Am Samstag, nach zwei Tagen Leitung der Supervision für angehende systemische Therapeuten mit 8 Live Klient:innen und vielen Aufstellungen, war ich nach einer sonst auch ereignisreichen Woche komplett k.o.
In diesem Zustand habe ich keinen Zugang mehr zu dem, was mir guttun könnte. Ich kann mich auch meistens nicht mehr entscheiden oder spinne tausend Ideen. Um bloß nicht in ein Loch zu fallen, halte ich mich mit einer angestrengten Betriebsamkeit über Wasser.
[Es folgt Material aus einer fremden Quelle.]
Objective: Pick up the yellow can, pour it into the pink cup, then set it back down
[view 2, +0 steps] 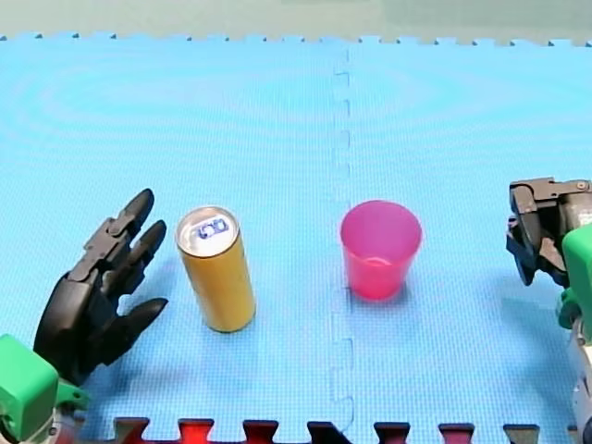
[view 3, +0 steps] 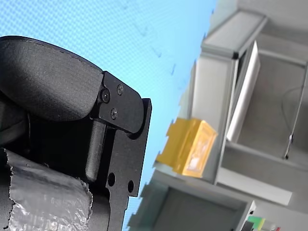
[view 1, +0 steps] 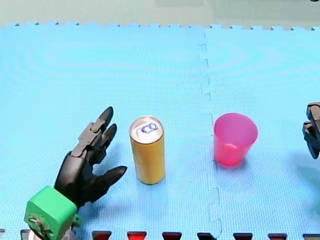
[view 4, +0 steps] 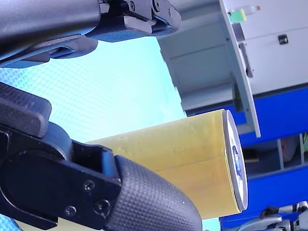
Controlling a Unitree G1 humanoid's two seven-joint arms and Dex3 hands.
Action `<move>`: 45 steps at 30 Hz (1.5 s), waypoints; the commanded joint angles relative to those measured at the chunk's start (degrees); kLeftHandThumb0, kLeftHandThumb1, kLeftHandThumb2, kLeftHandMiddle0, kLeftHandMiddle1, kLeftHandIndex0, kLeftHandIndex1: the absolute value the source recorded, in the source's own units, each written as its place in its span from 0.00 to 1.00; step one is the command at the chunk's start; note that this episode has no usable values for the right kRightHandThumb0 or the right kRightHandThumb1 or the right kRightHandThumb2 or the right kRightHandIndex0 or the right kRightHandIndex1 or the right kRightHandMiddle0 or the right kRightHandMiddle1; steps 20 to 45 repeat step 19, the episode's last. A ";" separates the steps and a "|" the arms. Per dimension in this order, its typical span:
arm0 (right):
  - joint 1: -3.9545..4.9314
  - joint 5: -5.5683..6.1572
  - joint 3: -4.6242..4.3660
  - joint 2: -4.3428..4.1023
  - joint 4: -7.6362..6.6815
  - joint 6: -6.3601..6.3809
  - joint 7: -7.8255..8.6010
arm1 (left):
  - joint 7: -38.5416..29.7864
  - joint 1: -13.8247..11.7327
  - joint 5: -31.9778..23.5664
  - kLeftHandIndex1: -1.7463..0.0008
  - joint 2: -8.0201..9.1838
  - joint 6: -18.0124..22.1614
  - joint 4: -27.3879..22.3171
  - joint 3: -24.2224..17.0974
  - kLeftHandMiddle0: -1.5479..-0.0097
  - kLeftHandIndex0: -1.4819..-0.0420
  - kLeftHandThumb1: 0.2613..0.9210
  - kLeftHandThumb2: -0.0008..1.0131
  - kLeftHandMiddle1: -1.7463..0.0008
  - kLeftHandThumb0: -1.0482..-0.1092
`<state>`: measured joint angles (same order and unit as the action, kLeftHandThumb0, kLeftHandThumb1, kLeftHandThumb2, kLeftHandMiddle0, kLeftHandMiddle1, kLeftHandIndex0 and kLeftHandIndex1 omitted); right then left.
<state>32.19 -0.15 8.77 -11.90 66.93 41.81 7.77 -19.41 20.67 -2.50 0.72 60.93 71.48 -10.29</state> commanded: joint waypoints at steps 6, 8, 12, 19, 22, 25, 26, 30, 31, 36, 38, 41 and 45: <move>0.50 -0.10 -0.03 -0.43 0.30 0.29 -0.35 | 1.37 -0.23 0.27 0.99 0.49 0.01 -0.32 0.23 0.82 0.85 1.00 0.06 0.99 0.00; 0.58 -0.20 -0.08 -0.43 0.33 0.26 -0.47 | 1.42 -0.23 0.15 0.99 0.53 -0.06 -0.31 0.21 0.82 0.85 1.00 0.06 0.99 0.00; 0.65 -0.38 -0.20 -0.45 0.35 0.28 -0.73 | 1.28 -0.24 -0.01 0.99 0.65 -0.12 -0.26 0.16 0.81 0.85 1.00 0.06 0.99 0.00; 0.67 -0.53 -0.35 -0.58 0.38 0.31 -1.03 | 0.54 -0.13 0.46 1.00 0.79 0.22 -0.28 0.81 0.81 0.87 1.00 0.06 0.99 0.00; 0.67 -0.53 -0.35 -0.58 0.38 0.31 -1.03 | 0.54 -0.13 0.46 1.00 0.79 0.22 -0.28 0.81 0.81 0.87 1.00 0.06 0.99 0.00; 0.67 -0.53 -0.35 -0.58 0.38 0.31 -1.03 | 0.54 -0.13 0.46 1.00 0.79 0.22 -0.28 0.81 0.81 0.87 1.00 0.06 0.99 0.00; 0.67 -0.53 -0.35 -0.58 0.38 0.31 -1.03 | 0.54 -0.13 0.46 1.00 0.79 0.22 -0.28 0.81 0.81 0.87 1.00 0.06 0.99 0.00; 0.67 -0.53 -0.35 -0.58 0.38 0.31 -1.03 | 0.54 -0.13 0.46 1.00 0.79 0.22 -0.28 0.81 0.81 0.87 1.00 0.06 0.99 0.00; 0.67 -0.53 -0.35 -0.58 0.38 0.31 -1.03 | 0.54 -0.13 0.46 1.00 0.79 0.22 -0.28 0.81 0.81 0.87 1.00 0.06 0.99 0.00; 0.67 -0.53 -0.35 -0.58 0.38 0.31 -1.03 | 0.54 -0.13 0.46 1.00 0.79 0.22 -0.28 0.81 0.81 0.87 1.00 0.06 0.99 0.00; 0.67 -0.53 -0.35 -0.58 0.38 0.31 -1.03 | 0.54 -0.13 0.46 1.00 0.79 0.22 -0.28 0.81 0.81 0.87 1.00 0.06 0.99 0.00; 0.67 -0.53 -0.35 -0.58 0.38 0.31 -1.03 | 0.54 -0.13 0.46 1.00 0.79 0.22 -0.28 0.81 0.81 0.87 1.00 0.06 0.99 0.00; 0.67 -0.53 -0.35 -0.58 0.38 0.31 -1.03 | 0.54 -0.13 0.46 1.00 0.79 0.22 -0.28 0.81 0.81 0.87 1.00 0.06 0.99 0.00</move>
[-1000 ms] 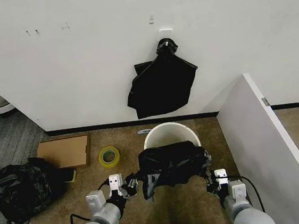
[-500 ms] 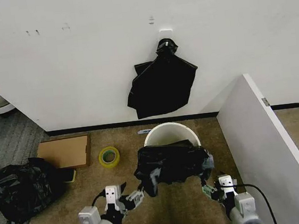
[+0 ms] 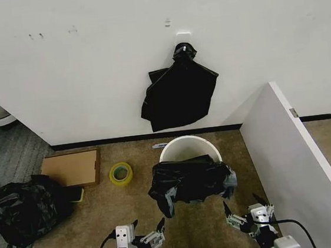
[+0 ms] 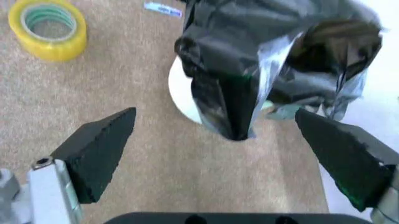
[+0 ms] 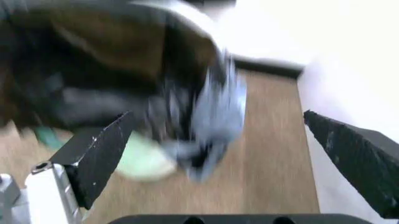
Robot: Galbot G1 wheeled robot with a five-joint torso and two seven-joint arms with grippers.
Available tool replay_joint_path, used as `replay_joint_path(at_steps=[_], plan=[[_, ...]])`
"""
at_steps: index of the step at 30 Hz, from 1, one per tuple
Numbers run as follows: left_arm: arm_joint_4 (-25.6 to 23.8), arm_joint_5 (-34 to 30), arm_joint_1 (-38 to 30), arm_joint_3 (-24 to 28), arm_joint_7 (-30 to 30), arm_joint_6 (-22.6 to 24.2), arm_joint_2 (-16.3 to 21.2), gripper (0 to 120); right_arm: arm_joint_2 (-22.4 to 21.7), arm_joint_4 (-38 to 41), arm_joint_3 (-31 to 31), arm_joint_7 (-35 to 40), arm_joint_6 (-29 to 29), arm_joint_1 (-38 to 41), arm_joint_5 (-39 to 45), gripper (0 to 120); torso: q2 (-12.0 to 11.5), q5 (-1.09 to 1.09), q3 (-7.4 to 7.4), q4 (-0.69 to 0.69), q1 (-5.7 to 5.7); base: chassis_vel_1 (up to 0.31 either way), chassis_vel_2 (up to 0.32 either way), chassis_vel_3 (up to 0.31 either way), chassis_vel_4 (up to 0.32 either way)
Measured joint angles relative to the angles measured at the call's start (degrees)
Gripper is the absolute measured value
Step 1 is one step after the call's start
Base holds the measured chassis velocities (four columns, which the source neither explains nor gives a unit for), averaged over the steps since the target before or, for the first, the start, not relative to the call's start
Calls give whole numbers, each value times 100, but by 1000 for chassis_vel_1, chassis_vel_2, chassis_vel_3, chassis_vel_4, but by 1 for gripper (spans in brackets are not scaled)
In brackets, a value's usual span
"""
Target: Place the garbage bag over the trash bin.
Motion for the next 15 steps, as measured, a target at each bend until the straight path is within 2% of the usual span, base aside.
replay_joint_path(at_steps=[4,5,7,8,11,12,13,15], plan=[[-31,145,89,-9,19,-96,-107,100,-62,128,104,-91,309,-87,-38,100,0,0,0,0,0,0,0,0,0],[-38,301,144,-10,57,-199,-232,100,-157,265,247,-215,521,-90,-13,100,0,0,0,0,0,0,0,0,0],[-1,685,178,-18,130,-383,-480,100,-337,475,430,-407,580,56,240,100,0,1,0,0,0,0,0,0,0],[-1,685,178,-18,130,-383,-480,100,-337,475,430,-407,580,56,240,100,0,1,0,0,0,0,0,0,0],[232,1512,208,-42,425,-827,-952,100,-864,646,769,-759,265,567,1008,100,0,1,1,4,1,0,0,0,0],[442,1920,127,-44,596,-1090,-1106,100,-1164,672,1008,-956,124,682,1385,100,0,3,1,5,1,0,0,0,0],[599,2267,59,-53,725,-1278,-1211,100,-1374,677,1149,-1051,-1,752,1638,100,0,1,1,-8,1,0,0,0,0],[789,2700,70,-66,880,-1528,-1431,100,-1801,636,1277,-1192,-376,1063,2148,100,0,3,1,-1,1,0,0,0,0]])
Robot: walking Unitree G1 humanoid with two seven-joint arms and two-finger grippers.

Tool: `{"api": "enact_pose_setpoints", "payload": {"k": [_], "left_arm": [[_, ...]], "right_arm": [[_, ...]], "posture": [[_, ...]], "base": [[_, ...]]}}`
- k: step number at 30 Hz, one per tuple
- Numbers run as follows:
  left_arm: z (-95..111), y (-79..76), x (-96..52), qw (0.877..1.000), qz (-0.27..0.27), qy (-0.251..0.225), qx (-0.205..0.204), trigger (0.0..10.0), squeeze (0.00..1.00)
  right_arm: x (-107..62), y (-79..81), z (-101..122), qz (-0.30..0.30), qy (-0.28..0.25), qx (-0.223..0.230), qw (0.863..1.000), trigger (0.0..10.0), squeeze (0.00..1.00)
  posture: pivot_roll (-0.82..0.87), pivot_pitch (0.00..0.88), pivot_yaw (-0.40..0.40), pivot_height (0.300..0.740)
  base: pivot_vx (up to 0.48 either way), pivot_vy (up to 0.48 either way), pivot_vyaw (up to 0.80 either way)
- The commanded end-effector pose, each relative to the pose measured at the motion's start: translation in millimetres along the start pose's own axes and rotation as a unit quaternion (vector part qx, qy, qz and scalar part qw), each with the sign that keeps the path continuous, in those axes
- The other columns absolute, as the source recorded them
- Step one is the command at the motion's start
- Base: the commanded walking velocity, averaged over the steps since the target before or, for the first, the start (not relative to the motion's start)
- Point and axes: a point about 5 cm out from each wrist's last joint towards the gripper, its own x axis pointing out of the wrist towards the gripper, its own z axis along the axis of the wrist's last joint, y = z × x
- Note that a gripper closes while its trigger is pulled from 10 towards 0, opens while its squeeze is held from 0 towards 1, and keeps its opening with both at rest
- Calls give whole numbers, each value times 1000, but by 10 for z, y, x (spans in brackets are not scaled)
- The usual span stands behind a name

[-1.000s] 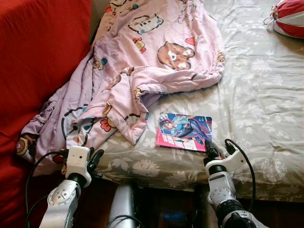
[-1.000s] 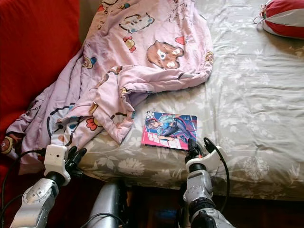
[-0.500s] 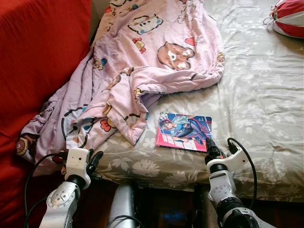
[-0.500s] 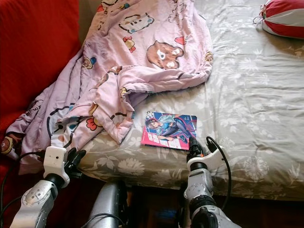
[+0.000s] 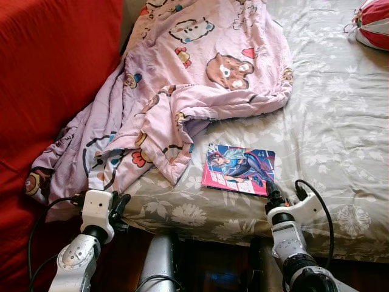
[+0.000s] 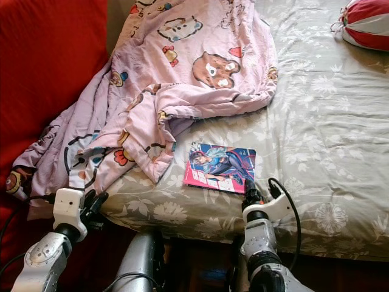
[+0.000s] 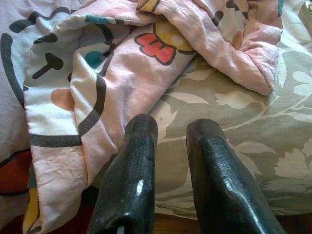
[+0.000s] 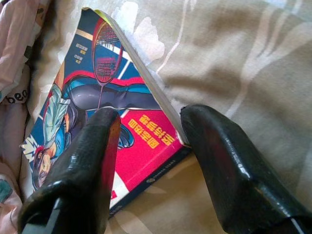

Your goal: Clean up the room

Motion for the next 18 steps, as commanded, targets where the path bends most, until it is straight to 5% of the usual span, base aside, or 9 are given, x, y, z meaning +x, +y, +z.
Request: {"api": "enact_pose_setpoints", "payload": {"k": [1,18], "left_arm": [[-36,81,-76,1000,7,15,10,10000,0],[-23,105,-119,1000,6,21,18,10000,0]], "right_arm": [[-103,-170,-120,-30,22,21,999,10000,0],[-185,-237,-277,-29,54,68,996,10000,0]], "posture": [[242,248,95,601],[260,266,108,601]], "base": [[0,0,0],[0,0,0]]}}
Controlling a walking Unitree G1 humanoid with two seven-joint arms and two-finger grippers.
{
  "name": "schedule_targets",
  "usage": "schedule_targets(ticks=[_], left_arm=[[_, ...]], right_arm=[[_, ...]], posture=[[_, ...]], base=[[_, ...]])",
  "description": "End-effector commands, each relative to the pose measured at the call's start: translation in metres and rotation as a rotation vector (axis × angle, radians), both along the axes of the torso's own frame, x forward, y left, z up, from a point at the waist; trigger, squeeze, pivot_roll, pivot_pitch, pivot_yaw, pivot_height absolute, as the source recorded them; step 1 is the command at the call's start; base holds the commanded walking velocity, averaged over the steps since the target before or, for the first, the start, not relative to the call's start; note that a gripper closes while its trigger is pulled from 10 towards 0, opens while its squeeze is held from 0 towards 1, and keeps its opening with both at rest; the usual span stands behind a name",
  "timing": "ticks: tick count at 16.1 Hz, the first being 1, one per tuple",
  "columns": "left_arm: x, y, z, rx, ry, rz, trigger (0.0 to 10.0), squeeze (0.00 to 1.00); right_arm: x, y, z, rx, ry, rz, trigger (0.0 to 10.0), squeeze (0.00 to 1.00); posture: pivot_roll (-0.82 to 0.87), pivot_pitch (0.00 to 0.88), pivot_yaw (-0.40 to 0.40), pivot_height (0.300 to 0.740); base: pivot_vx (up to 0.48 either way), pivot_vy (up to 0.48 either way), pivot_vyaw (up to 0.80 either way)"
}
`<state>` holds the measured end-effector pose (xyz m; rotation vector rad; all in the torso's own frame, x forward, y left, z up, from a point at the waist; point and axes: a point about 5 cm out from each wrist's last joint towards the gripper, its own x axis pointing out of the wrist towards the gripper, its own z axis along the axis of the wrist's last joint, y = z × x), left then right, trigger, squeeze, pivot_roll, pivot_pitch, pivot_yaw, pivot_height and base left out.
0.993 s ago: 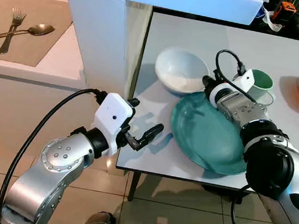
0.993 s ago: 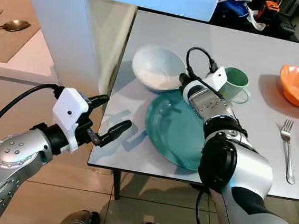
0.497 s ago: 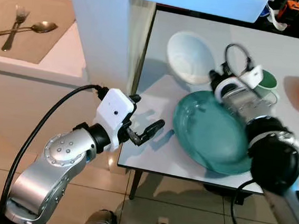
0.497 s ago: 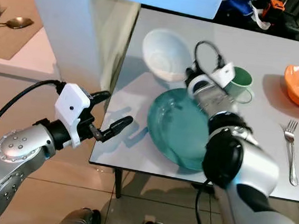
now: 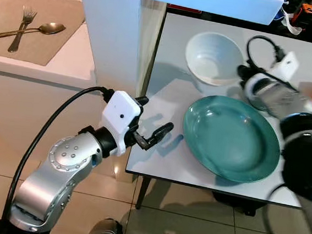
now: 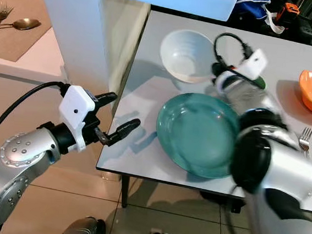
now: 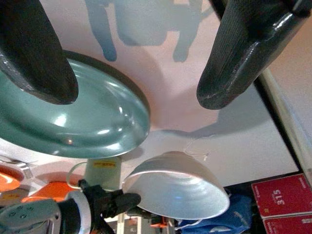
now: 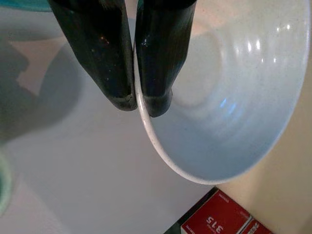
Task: Setting the table
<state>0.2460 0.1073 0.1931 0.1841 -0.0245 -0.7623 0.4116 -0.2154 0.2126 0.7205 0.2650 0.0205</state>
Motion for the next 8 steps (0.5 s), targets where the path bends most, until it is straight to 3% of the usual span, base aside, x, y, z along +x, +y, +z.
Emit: schedule_targets(ticks=[1,4,6,8], left_arm=[[-0.002,-0.006,-0.001,-0.001,-0.003,-0.04,10.0,0.0],[-0.009,-0.013,0.001,-0.024,-0.002,-0.109,10.0,0.0],[-0.01,-0.015,0.001,-0.03,-0.002,-0.116,10.0,0.0],[-0.01,-0.017,0.001,-0.031,0.0,-0.127,10.0,0.0]], right_arm=[[-0.002,-0.014,0.016,-0.026,-0.052,0.029,0.0,0.0],[-0.019,-0.043,0.023,-0.001,-0.037,0.107,0.0,0.0],[-0.033,-0.05,0.022,0.022,-0.02,0.146,0.0,0.0],[-0.057,-0.053,0.007,0.011,0.004,0.179,0.0,0.0]], posture=[[0.14,0.047,-0.035,0.74],[0.12,0.039,-0.028,0.74],[0.11,0.038,-0.019,0.74],[0.1,0.038,-0.01,0.74]], base=[[0.0,0.0,0.0],[0.0,0.0,0.0],[0.0,0.0,0.0],[0.0,0.0,0.0]])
Oder ich entscheide mich für ein passives Berieselungsprogramm auf dem Sofa.
Das alles kann man machen, hilft mir aber meistens nicht, um wirklich neue Kraft zu schöpfen.
Also fahre ich doch in die Berge, obwohl mir das viel zu anstrengend vorkommt, ich keine Lust zu packen habe und mir das Alleinsein neuerdings nicht mehr attraktiv genug erscheint.
Aber tief in mir habe ich eine Ahnung, dass es genau das richtige für mich ist, auch wenn es sich noch nicht so anfühlt.
Die Berge sind doch eine verlässliche Energiequelle für mich, sage ich mir innerlich.
Ich bin erst etwas über 24 Stunden auf dem Land und es fühlt sich jetzt schon nach einem langen Urlaub an. Und das Alleinsein tut gut, nach all den vielen freudigen Veranstaltungen, Seminaren und privaten Festen. Kein Loch tut sich auf, nur Fülle.